Anyway, last week, I had a dream that was different. I was driving down a highway, but it was up high in the air. Similar to that of an overpass...but the entire highway was up, up and away. Not to out of the ordinary, perhaps. But the road was see-thru. The only sign that there was indeed a road was the yellow dotted center lines. There were buildings below, people milling around on their daily routines, and it was very hard to concentrate and focus on the driving and not falling on the invisible road I was traveling down. I don't know where I was heading or if it was important, I just know I was terrified of falling of the edge, hitting someone below, or the invisible road ending and me not realizing it, because...well, it was invisible to begin with. I was trying to watch for traffic on the same invisible road, but also birds and planes and shit in the air, and also was distracted by all the movement under the clear path I was on.

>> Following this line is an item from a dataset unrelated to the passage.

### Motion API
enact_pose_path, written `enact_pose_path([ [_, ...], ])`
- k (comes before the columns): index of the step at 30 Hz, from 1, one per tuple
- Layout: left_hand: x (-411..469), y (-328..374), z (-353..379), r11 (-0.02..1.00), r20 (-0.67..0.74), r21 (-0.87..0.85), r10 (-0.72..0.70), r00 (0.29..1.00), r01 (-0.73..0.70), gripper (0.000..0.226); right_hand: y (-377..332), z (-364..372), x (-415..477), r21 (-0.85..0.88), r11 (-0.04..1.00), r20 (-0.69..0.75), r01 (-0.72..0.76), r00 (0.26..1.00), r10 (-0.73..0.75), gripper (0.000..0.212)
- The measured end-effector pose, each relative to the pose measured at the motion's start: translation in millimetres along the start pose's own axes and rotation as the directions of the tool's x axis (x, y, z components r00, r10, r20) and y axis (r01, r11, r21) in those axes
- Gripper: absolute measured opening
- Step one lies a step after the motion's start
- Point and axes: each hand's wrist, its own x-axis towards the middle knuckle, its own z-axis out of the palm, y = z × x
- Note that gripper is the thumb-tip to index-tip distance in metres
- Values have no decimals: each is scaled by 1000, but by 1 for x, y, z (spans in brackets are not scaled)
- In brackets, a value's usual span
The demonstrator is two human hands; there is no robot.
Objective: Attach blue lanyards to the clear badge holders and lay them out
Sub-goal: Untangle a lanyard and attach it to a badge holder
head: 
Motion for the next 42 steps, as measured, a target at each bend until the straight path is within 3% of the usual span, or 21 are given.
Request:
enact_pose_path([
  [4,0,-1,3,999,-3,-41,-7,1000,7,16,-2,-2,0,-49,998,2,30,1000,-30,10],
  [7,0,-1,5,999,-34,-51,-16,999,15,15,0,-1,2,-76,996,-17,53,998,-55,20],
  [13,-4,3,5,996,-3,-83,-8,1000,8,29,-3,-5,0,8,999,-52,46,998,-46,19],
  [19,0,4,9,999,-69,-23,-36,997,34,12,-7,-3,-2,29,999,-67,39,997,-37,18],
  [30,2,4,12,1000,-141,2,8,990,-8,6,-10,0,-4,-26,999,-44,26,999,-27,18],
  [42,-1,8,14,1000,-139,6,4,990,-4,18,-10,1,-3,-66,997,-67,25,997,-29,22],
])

Does this seem odd to you? Does anyone else have random and crazy dreams? Do you read into them like I do? I see this dream as me feeling as though my life if heading down a path I'm unsure of, perhaps heading in a direction I should quickly change, but am too scared and paralyzed to attempt to alter the route. Hmmm.

Any thoughts?

Randomness

***I actually wrote this on Feb. 1st on my other blog***

Yesterday as I drove down the street and thought of another stupid thing I had just done, I said out loud to myself: "I am losing my minds!!". To which I then began laughing hysterically thinking, maybe that is the exact problem: Multiple personalities! I just hope no one saw me talking to myself, laughing, and shaking my head in pure amazement of my own weirdness.
Then, eating out with friends, I found the dill pickle slices on my plate, crunched away on a few and realized...pickles might just be one of God's greatest creations. Well, other than bran flakes that is!

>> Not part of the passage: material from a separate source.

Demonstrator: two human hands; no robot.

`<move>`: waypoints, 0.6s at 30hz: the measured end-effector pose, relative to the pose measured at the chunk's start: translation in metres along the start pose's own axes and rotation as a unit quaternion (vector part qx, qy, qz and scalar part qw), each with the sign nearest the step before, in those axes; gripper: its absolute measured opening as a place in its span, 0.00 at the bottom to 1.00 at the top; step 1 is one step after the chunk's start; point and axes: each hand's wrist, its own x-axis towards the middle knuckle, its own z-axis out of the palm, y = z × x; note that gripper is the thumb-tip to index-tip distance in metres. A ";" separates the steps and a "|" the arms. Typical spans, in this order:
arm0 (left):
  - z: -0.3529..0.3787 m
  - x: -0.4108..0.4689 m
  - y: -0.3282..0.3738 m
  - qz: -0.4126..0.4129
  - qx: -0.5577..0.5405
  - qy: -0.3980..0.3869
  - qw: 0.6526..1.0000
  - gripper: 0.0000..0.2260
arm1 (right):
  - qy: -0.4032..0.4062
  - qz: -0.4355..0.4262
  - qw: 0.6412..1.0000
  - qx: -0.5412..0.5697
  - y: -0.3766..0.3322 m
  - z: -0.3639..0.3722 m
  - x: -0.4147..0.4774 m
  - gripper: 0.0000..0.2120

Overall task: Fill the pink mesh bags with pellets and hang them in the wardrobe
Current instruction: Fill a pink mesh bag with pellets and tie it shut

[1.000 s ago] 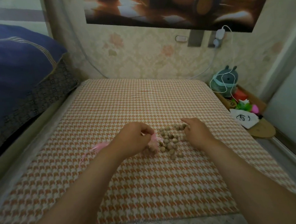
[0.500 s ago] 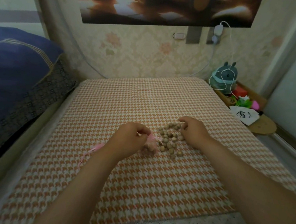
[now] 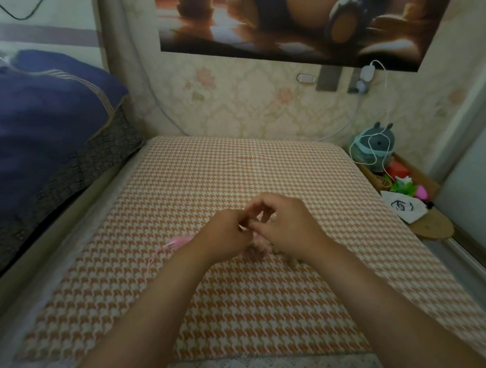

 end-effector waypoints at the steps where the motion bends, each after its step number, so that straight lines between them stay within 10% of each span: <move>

If you read my previous post about my new way of doing Resolutions and Lent, you know that for February I gave up sweets and decided I was going to embrace my "singleness".... I'm already annoyed by it. And since it's not January anymore, I don't have to have a positive attitude about everything and can say...this was a gay idea and I hate myself today. Give up sweets?! What the heck? I thought I had said give up candy...but all sweets? I must have been delusional from lack of sleep when I wrote that nonsense! And embrace my singleness? What the heck ever. I'm going to be an old main, the ol' spinster, the scary old lady on the block, alone for the REST OF MY LIFE!!! Although I know this to be true, it doesn't mean I have to be happy or excited about it! Please. So right now, if I could clone myself and tell the original me to go to hell for writing that bullshit...I would so do it.

I've also decided that the next car I buy (which will probably not be until about 2025 cause I'm po' and will drive this one til it croaks), absolutley HAS to have butt warmers (which I was told to stop calling butt warmers, but that's what they are!) AND the automatic starter so I can start it from afar and it will be warm by the time I get in! I live in the frozen tundra people. I think it's only fair.

Other tiny snippets floating uselessly in my brain:

-I hate school.
-I should move back to Nashville.
-What kind of name is Mitt anyway?
-How the heck did someone think up marshmellows? (And when the hell are we going to have another smores party???)
-I think they should make a new version of Hee Haw and bring that shit back.
-My family is bizarre.
-Some people like Robin know far too many details regarding the oddities of the Thompson clan...taped butt cheeks, "shart" stories, whiplash from a frozen turkey, being the "dog's hind tit", etc.
-I hope my dogs are still alive.
-I think Januea should try out for American Gladiators.
-I think everyday should be Friday...or Saturday.

Teethies

Let's take a poll.

How many of you actually brush your dogs teeth?
How many of you take your dog to get their teeth "cleaned" at the vet?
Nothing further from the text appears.